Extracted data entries
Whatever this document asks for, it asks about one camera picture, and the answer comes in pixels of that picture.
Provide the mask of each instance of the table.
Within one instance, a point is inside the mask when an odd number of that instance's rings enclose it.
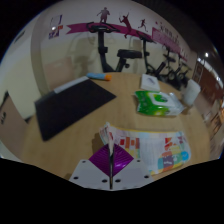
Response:
[[[89,159],[103,146],[99,128],[106,122],[121,128],[145,131],[183,131],[191,148],[191,159],[183,166],[154,175],[158,180],[186,166],[209,160],[209,133],[195,107],[176,117],[151,117],[138,114],[134,92],[140,90],[141,75],[110,73],[111,81],[94,80],[117,97],[74,123],[52,139],[43,142],[36,115],[25,133],[21,160],[64,179],[69,179],[81,159]],[[181,94],[172,86],[160,82],[162,92]]]

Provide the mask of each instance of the wall decal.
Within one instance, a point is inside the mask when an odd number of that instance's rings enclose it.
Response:
[[[99,12],[99,13],[97,14],[97,16],[98,16],[99,14],[101,14],[101,17],[100,17],[100,23],[102,23],[102,22],[106,23],[106,22],[107,22],[107,15],[110,15],[110,12],[107,10],[107,8],[104,7],[104,9],[101,10],[101,12]]]
[[[148,32],[148,30],[146,30],[146,26],[145,26],[145,24],[146,24],[145,23],[145,19],[142,19],[141,22],[142,22],[142,24],[138,28],[142,28],[144,26],[145,27],[145,31]]]
[[[127,35],[131,33],[132,28],[131,28],[131,24],[128,20],[128,15],[127,16],[123,16],[123,20],[121,20],[121,18],[119,17],[120,23],[124,23],[127,26],[127,33],[124,35],[125,38],[127,38]]]

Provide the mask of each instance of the gym equipment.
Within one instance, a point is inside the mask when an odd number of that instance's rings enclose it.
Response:
[[[185,72],[180,72],[180,73],[178,74],[179,80],[181,81],[182,85],[183,85],[185,88],[187,87],[187,83],[188,83],[188,80],[189,80],[189,78],[186,77],[186,75],[187,75],[187,73],[188,73],[189,71],[192,70],[190,67],[188,67],[188,66],[186,66],[186,67],[187,67],[187,70],[186,70]]]
[[[166,58],[166,60],[163,61],[157,69],[155,69],[152,65],[150,65],[150,64],[148,63],[147,56],[149,56],[150,53],[147,52],[147,50],[146,50],[146,42],[154,43],[154,44],[156,44],[156,42],[153,41],[153,40],[152,40],[148,35],[146,35],[145,33],[142,33],[142,32],[139,32],[139,31],[136,31],[136,33],[138,34],[139,38],[140,38],[141,40],[143,40],[143,52],[144,52],[144,59],[145,59],[146,74],[154,75],[154,76],[156,76],[156,78],[157,78],[158,80],[165,82],[166,79],[165,79],[164,76],[166,76],[166,75],[162,75],[162,74],[160,74],[160,72],[166,67],[166,64],[167,64],[167,63],[168,63],[167,68],[170,68],[169,63],[170,63],[170,62],[176,62],[176,60],[175,60],[174,58],[171,58],[171,57],[169,56],[170,52],[172,52],[172,51],[170,50],[169,47],[167,47],[167,46],[164,45],[164,46],[166,47],[167,54],[163,54],[163,56]]]
[[[103,25],[94,25],[94,22],[86,24],[87,29],[91,33],[98,33],[98,52],[100,54],[100,60],[103,68],[103,72],[121,72],[123,67],[129,68],[129,64],[126,63],[127,59],[142,58],[142,53],[140,51],[134,50],[118,50],[117,57],[119,57],[119,62],[117,64],[116,70],[114,70],[106,60],[106,53],[108,53],[108,47],[104,46],[104,33],[120,32],[112,25],[108,23],[101,23]]]
[[[166,82],[169,83],[169,84],[171,84],[175,89],[180,90],[181,85],[182,85],[182,82],[181,82],[180,77],[183,77],[183,75],[182,74],[181,74],[181,76],[178,75],[178,72],[181,70],[181,68],[183,66],[184,67],[188,67],[188,66],[187,66],[187,64],[185,64],[184,62],[182,62],[180,60],[181,59],[180,54],[178,54],[178,58],[179,58],[179,66],[178,66],[178,68],[175,71],[174,70],[171,70],[168,73]]]

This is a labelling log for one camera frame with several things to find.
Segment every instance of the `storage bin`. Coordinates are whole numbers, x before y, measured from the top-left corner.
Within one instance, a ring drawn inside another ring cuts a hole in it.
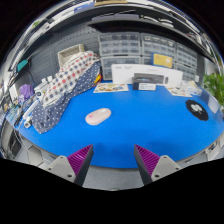
[[[119,32],[99,34],[100,55],[140,55],[140,34]]]
[[[141,64],[143,65],[152,65],[151,57],[142,57]]]
[[[69,59],[77,53],[84,52],[84,45],[79,44],[70,48],[67,48],[63,51],[58,52],[58,62],[59,66],[62,67],[65,63],[69,61]]]
[[[176,62],[197,69],[197,53],[177,43]]]
[[[142,55],[150,56],[151,53],[162,54],[176,60],[176,42],[164,37],[142,33]]]
[[[174,69],[183,72],[184,81],[195,81],[196,70],[188,68],[184,65],[180,65],[178,63],[174,64]]]
[[[141,64],[141,57],[137,56],[102,57],[101,65],[104,80],[112,80],[111,65],[113,64]]]

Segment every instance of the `green plant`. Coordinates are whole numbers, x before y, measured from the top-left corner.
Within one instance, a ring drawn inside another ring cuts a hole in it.
[[[204,74],[203,87],[218,100],[221,106],[224,106],[224,77],[222,75]]]

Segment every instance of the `white box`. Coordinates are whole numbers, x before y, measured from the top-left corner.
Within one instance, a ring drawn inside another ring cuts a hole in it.
[[[64,64],[66,64],[69,59],[75,55],[78,54],[80,52],[84,52],[84,45],[83,44],[79,44],[70,48],[67,48],[63,51],[58,52],[58,62],[59,62],[59,66],[62,67]]]
[[[135,74],[153,74],[164,77],[162,83],[155,84],[180,88],[183,78],[181,71],[151,65],[114,64],[111,67],[114,84],[132,84]]]

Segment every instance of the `paper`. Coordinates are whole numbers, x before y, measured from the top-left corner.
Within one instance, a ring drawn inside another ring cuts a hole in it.
[[[93,93],[123,92],[129,91],[126,84],[99,83]]]
[[[166,87],[166,89],[173,95],[173,96],[183,96],[183,97],[192,97],[190,94],[185,93],[183,90],[174,87]]]
[[[153,54],[153,64],[172,68],[173,58],[161,54]]]

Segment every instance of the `yellow sign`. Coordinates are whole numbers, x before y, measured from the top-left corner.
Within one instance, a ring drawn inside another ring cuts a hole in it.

**WHAT IS BEING ASKED**.
Transcribe the records above exactly, leaving every picture out of the copy.

**ANSWER SECTION**.
Whatever this document asks for, it asks about one camera picture, and the answer comes in pixels of that picture.
Provide the mask of each instance of the table.
Within one instance, a point is inside the mask when an odd number of that instance's rings enclose it.
Response:
[[[89,159],[103,146],[99,128],[106,122],[121,128],[145,131],[183,131],[191,148],[191,159],[183,166],[154,175],[158,180],[186,166],[209,160],[209,133],[195,107],[176,117],[151,117],[138,114],[134,92],[140,90],[141,75],[110,73],[111,81],[94,80],[117,97],[74,123],[52,139],[43,142],[36,115],[25,133],[21,160],[64,179],[69,179],[81,159]],[[181,94],[172,86],[160,82],[162,92]]]

Provide the mask of each instance of the wall decal.
Within one instance, a point is inside the mask when an odd number of that instance's rings enclose it.
Response:
[[[99,12],[99,13],[97,14],[97,16],[98,16],[99,14],[101,14],[101,17],[100,17],[100,23],[102,23],[102,22],[106,23],[106,22],[107,22],[107,15],[110,15],[110,12],[107,10],[107,8],[104,7],[104,9],[101,10],[101,12]]]
[[[148,32],[148,30],[146,30],[146,26],[145,26],[145,24],[146,24],[145,23],[145,19],[142,19],[141,22],[142,22],[142,24],[138,28],[142,28],[144,26],[145,27],[145,31]]]
[[[127,35],[131,33],[132,28],[131,28],[131,24],[128,20],[128,15],[127,16],[123,16],[123,20],[121,20],[121,18],[119,17],[120,23],[124,23],[127,26],[127,33],[124,35],[125,38],[127,38]]]

Provide the mask of each instance of the gym equipment.
Within one instance, a point is inside the mask when an odd number of that instance's rings enclose it.
Response:
[[[185,72],[180,72],[180,73],[178,74],[179,80],[181,81],[182,85],[183,85],[185,88],[187,87],[187,83],[188,83],[188,80],[189,80],[189,78],[186,77],[186,75],[187,75],[187,73],[188,73],[189,71],[192,70],[190,67],[188,67],[188,66],[186,66],[186,67],[187,67],[187,70],[186,70]]]
[[[166,58],[166,60],[163,61],[157,69],[155,69],[152,65],[150,65],[150,64],[148,63],[147,56],[149,56],[150,53],[147,52],[147,50],[146,50],[146,42],[154,43],[154,44],[156,44],[156,42],[153,41],[153,40],[152,40],[148,35],[146,35],[145,33],[142,33],[142,32],[139,32],[139,31],[136,31],[136,33],[138,34],[139,38],[140,38],[141,40],[143,40],[143,52],[144,52],[144,59],[145,59],[146,74],[154,75],[154,76],[156,76],[156,78],[157,78],[158,80],[165,82],[166,79],[165,79],[164,76],[166,76],[166,75],[162,75],[162,74],[160,74],[160,72],[166,67],[166,64],[167,64],[167,63],[168,63],[167,68],[170,68],[169,63],[170,63],[170,62],[176,62],[176,60],[175,60],[174,58],[171,58],[171,57],[169,56],[170,52],[172,52],[172,51],[170,50],[169,47],[167,47],[167,46],[164,45],[164,46],[166,47],[167,54],[163,54],[163,56]]]
[[[103,25],[94,25],[94,22],[86,24],[87,29],[91,33],[98,33],[98,52],[100,54],[100,60],[103,68],[103,72],[121,72],[123,67],[129,68],[129,64],[126,63],[127,59],[142,58],[142,53],[140,51],[134,50],[118,50],[117,57],[119,57],[119,62],[117,64],[116,70],[114,70],[106,60],[106,53],[108,53],[108,47],[104,46],[104,33],[120,32],[112,25],[108,23],[101,23]]]
[[[166,82],[169,83],[169,84],[171,84],[175,89],[180,90],[181,85],[182,85],[182,82],[181,82],[180,77],[183,77],[183,75],[182,74],[181,74],[181,76],[178,75],[178,72],[181,70],[181,68],[183,66],[184,67],[188,67],[188,66],[187,66],[187,64],[185,64],[184,62],[182,62],[180,60],[181,59],[180,54],[178,54],[178,58],[179,58],[179,66],[178,66],[178,68],[175,71],[174,70],[171,70],[168,73]]]

This is a labelling log for one camera frame with several things to find.
Segment every instance of the `storage bin`. Coordinates are whole numbers, x before y, measured from the top-left corner.
Within one instance, a ring drawn inside another ring cuts a hole in it.
[[[119,32],[99,34],[100,55],[140,55],[140,34]]]
[[[141,64],[143,65],[152,65],[151,57],[142,57]]]
[[[69,59],[77,53],[84,52],[84,45],[79,44],[70,48],[67,48],[63,51],[58,52],[58,62],[59,66],[62,67],[65,63],[69,61]]]
[[[176,62],[197,69],[197,53],[177,43]]]
[[[142,55],[150,56],[151,53],[162,54],[176,60],[176,42],[164,37],[142,33]]]
[[[174,69],[183,72],[184,81],[195,81],[196,70],[188,68],[184,65],[180,65],[178,63],[174,64]]]
[[[141,64],[141,57],[137,56],[102,57],[101,65],[104,80],[112,80],[111,65],[113,64]]]

Segment every instance of the `green plant`. Coordinates are whole numbers, x before y, measured from the top-left corner.
Within one instance, a ring drawn inside another ring cuts a hole in it.
[[[204,74],[203,87],[218,100],[221,106],[224,106],[224,77],[222,75]]]

Segment every instance of the `white box`. Coordinates are whole numbers, x before y, measured from the top-left corner.
Within one instance, a ring drawn inside another ring cuts a hole in it.
[[[64,64],[66,64],[69,59],[75,55],[78,54],[80,52],[84,52],[84,45],[83,44],[79,44],[70,48],[67,48],[63,51],[58,52],[58,62],[59,62],[59,66],[62,67]]]
[[[135,74],[153,74],[164,77],[162,83],[155,84],[180,88],[183,78],[181,71],[151,65],[114,64],[111,67],[114,84],[132,84]]]

Segment every instance of the `paper`. Coordinates are whole numbers, x before y, measured from the top-left corner.
Within one instance, a ring drawn inside another ring cuts a hole in it.
[[[93,93],[123,92],[129,91],[126,84],[99,83]]]
[[[166,87],[166,89],[173,95],[173,96],[183,96],[183,97],[192,97],[190,94],[185,93],[183,90],[174,87]]]
[[[153,54],[153,64],[172,68],[173,58],[161,54]]]

Segment every instance of the `yellow sign`. Coordinates are whole numbers, x before y, measured from the top-left corner.
Within one instance, a ring drawn inside another ring cuts a hole in it.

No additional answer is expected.